Task item:
Set the listing down again, exactly as it stands below.
• • • • •
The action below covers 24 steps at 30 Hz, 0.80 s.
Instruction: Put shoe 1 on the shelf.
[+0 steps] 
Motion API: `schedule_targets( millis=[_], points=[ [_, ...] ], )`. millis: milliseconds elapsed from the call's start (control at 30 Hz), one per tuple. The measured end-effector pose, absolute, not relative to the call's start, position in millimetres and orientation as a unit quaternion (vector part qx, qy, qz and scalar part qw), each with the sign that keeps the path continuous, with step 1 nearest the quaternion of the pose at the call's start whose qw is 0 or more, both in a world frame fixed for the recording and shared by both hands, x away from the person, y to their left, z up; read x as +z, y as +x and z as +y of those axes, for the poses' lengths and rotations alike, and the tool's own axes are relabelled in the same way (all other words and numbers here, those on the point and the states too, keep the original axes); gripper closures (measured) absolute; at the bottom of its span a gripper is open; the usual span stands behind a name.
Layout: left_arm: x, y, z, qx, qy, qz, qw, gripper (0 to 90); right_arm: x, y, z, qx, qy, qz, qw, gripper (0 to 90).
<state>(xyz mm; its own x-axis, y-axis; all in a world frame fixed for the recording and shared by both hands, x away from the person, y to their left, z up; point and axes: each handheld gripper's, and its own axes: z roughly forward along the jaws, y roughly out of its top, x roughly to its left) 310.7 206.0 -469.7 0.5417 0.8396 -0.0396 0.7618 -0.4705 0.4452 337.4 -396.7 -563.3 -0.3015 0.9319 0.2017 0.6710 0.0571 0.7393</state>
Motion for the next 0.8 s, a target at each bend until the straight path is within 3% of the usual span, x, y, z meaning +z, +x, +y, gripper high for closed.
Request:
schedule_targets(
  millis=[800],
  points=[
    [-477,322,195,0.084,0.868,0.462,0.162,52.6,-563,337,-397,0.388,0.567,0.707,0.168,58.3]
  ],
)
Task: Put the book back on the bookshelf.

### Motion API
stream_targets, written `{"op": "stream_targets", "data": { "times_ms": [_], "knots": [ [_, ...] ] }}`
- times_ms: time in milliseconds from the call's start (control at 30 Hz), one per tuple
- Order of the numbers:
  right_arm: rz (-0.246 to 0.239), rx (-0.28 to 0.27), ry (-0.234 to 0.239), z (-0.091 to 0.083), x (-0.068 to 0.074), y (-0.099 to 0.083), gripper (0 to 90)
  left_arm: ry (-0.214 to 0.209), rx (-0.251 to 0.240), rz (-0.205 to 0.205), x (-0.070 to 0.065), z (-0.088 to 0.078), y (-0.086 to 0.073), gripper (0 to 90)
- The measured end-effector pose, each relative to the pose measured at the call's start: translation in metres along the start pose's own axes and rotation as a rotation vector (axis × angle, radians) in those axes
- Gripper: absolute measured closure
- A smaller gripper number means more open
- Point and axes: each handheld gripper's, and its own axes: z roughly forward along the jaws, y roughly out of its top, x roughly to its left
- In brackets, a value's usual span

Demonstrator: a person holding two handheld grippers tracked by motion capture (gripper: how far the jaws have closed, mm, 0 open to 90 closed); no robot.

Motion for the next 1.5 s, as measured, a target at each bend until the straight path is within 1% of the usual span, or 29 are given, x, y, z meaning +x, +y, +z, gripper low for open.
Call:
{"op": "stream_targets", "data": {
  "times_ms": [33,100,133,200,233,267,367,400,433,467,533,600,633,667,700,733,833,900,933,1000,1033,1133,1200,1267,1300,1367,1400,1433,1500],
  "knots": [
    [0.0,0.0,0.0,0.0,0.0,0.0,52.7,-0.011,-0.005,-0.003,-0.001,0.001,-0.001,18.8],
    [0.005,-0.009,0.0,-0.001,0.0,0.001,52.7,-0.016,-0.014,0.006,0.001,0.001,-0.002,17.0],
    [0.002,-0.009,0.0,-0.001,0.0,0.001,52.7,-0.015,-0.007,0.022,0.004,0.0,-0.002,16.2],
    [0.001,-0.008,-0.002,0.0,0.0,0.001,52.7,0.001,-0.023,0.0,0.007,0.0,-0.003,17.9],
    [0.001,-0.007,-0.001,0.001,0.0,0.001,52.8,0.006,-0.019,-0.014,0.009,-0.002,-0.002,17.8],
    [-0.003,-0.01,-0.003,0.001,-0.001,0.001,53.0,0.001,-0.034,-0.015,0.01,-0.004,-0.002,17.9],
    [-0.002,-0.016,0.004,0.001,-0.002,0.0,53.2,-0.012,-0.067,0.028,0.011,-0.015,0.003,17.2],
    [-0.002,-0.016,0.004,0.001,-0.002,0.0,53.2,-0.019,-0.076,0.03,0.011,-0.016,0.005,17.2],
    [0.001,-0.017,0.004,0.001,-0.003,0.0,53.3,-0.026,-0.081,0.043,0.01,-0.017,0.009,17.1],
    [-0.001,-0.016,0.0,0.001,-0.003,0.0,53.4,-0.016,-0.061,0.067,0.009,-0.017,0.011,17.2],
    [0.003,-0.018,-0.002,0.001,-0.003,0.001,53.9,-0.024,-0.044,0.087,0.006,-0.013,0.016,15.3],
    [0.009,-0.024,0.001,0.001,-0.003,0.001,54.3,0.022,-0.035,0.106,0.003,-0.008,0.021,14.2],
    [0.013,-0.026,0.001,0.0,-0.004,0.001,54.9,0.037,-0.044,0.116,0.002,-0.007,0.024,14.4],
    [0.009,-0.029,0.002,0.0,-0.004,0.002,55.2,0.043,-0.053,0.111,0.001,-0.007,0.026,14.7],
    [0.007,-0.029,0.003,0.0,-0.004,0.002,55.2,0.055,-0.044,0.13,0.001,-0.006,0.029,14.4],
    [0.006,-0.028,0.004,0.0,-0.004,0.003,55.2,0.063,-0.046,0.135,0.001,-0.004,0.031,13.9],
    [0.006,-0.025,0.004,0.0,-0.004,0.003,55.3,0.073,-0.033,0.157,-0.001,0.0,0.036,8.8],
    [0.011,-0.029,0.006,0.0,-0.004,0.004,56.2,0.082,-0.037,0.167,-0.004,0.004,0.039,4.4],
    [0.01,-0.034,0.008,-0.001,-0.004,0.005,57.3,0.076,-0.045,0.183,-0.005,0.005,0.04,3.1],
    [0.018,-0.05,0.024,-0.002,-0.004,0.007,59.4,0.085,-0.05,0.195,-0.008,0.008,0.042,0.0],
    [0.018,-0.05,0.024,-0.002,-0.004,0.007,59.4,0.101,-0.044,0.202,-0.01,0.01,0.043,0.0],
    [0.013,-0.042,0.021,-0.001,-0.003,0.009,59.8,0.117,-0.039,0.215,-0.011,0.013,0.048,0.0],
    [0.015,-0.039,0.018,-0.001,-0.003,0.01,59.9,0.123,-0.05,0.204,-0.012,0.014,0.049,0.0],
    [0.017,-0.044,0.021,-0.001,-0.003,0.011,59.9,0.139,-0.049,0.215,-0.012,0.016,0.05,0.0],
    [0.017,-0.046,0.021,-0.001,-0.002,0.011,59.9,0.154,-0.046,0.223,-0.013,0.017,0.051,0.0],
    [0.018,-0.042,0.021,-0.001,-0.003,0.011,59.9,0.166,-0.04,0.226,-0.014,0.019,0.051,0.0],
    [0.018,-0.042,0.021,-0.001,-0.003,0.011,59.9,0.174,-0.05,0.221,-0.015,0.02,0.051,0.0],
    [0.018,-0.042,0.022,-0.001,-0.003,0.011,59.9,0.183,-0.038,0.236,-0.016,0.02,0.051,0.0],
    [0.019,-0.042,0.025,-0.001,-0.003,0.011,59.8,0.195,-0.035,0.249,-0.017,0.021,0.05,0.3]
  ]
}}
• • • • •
Written solution:
The action below covers 24 steps at 30 Hz, 0.80 s.
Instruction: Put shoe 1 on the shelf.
[+0 steps] 
Motion API: `schedule_targets( millis=[_], points=[ [_, ...] ], )`. millis: milliseconds elapsed from the call's start (control at 30 Hz), one per tuple. The measured end-effector pose, absolute, not relative to the call's start, position in millimetres and orientation as a unit quaternion (vector part qx, qy, qz and scalar part qw), each with the sign that keeps the path continuous, with step 1 nearest the quaternion of the pose at the call's start whose qw is 0 or more, both in a world frame fixed for the recording and shared by both hands, x away from the person, y to their left, z up; read x as +z, y as +x and z as +y of those axes, for the poses' lengths and rotations alike, and the tool's own axes are relabelled in the same way (all other words and numbers here, those on the point and the states too, keep the original axes); gripper closures (measured) absolute; at the bottom of its span a gripper is open; the usual span stands behind a name.
Layout: left_arm: x, y, z, qx, qy, qz, qw, gripper (0 to 90); right_arm: x, y, z, qx, qy, qz, qw, gripper (0 to 90).
<state>(xyz mm; its own x-axis, y-axis; all in a world frame fixed for the recording and shared by both hands, x away from the person, y to their left, z up; point and axes: each handheld gripper's, and its own axes: z roughly forward along the jaws, y roughly out of its top, x roughly to its left) 310.7 206.0 -469.7 0.5417 0.8396 -0.0396 0.7618 -0.4705 0.4452 337.4 -396.7 -563.3 -0.3015 0.9319 0.2017 0.6710 0.0571 0.7393</state>
Motion for the next 0.8 s, a target at each bend until the straight path is within 3% of the usual span, x, y, z meaning +z, +x, +y, gripper high for closed.
Request:
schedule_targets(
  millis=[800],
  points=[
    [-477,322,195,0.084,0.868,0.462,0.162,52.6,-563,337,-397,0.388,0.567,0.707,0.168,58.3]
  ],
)
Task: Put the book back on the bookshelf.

### Motion API
stream_targets, written `{"op": "stream_targets", "data": { "times_ms": [_], "knots": [ [_, ...] ] }}`
- times_ms: time in milliseconds from the call's start (control at 30 Hz), one per tuple
- Order of the numbers:
  right_arm: rz (-0.246 to 0.239), rx (-0.28 to 0.27), ry (-0.234 to 0.239), z (-0.091 to 0.083), x (-0.068 to 0.074), y (-0.099 to 0.083), gripper (0 to 90)
  left_arm: ry (-0.214 to 0.209), rx (-0.251 to 0.240), rz (-0.205 to 0.205), x (-0.070 to 0.065), z (-0.088 to 0.078), y (-0.086 to 0.073), gripper (0 to 90)
- The measured end-effector pose, each relative to the pose measured at the call's start: translation in metres along the start pose's own axes and rotation as a rotation vector (axis × angle, radians) in those axes
- Gripper: absolute measured closure
- A smaller gripper number means more open
- Point and axes: each handheld gripper's, and its own axes: z roughly forward along the jaws, y roughly out of its top, x roughly to its left
- In brackets, a value's usual span

Demonstrator: a person holding two handheld grippers tracked by motion capture (gripper: how far the jaws have closed, mm, 0 open to 90 closed); no robot.

Motion for the next 1.5 s, as measured, a target at each bend until the straight path is within 1% of the usual span, or 29 are given, x, y, z meaning +x, +y, +z, gripper low for open.
Call:
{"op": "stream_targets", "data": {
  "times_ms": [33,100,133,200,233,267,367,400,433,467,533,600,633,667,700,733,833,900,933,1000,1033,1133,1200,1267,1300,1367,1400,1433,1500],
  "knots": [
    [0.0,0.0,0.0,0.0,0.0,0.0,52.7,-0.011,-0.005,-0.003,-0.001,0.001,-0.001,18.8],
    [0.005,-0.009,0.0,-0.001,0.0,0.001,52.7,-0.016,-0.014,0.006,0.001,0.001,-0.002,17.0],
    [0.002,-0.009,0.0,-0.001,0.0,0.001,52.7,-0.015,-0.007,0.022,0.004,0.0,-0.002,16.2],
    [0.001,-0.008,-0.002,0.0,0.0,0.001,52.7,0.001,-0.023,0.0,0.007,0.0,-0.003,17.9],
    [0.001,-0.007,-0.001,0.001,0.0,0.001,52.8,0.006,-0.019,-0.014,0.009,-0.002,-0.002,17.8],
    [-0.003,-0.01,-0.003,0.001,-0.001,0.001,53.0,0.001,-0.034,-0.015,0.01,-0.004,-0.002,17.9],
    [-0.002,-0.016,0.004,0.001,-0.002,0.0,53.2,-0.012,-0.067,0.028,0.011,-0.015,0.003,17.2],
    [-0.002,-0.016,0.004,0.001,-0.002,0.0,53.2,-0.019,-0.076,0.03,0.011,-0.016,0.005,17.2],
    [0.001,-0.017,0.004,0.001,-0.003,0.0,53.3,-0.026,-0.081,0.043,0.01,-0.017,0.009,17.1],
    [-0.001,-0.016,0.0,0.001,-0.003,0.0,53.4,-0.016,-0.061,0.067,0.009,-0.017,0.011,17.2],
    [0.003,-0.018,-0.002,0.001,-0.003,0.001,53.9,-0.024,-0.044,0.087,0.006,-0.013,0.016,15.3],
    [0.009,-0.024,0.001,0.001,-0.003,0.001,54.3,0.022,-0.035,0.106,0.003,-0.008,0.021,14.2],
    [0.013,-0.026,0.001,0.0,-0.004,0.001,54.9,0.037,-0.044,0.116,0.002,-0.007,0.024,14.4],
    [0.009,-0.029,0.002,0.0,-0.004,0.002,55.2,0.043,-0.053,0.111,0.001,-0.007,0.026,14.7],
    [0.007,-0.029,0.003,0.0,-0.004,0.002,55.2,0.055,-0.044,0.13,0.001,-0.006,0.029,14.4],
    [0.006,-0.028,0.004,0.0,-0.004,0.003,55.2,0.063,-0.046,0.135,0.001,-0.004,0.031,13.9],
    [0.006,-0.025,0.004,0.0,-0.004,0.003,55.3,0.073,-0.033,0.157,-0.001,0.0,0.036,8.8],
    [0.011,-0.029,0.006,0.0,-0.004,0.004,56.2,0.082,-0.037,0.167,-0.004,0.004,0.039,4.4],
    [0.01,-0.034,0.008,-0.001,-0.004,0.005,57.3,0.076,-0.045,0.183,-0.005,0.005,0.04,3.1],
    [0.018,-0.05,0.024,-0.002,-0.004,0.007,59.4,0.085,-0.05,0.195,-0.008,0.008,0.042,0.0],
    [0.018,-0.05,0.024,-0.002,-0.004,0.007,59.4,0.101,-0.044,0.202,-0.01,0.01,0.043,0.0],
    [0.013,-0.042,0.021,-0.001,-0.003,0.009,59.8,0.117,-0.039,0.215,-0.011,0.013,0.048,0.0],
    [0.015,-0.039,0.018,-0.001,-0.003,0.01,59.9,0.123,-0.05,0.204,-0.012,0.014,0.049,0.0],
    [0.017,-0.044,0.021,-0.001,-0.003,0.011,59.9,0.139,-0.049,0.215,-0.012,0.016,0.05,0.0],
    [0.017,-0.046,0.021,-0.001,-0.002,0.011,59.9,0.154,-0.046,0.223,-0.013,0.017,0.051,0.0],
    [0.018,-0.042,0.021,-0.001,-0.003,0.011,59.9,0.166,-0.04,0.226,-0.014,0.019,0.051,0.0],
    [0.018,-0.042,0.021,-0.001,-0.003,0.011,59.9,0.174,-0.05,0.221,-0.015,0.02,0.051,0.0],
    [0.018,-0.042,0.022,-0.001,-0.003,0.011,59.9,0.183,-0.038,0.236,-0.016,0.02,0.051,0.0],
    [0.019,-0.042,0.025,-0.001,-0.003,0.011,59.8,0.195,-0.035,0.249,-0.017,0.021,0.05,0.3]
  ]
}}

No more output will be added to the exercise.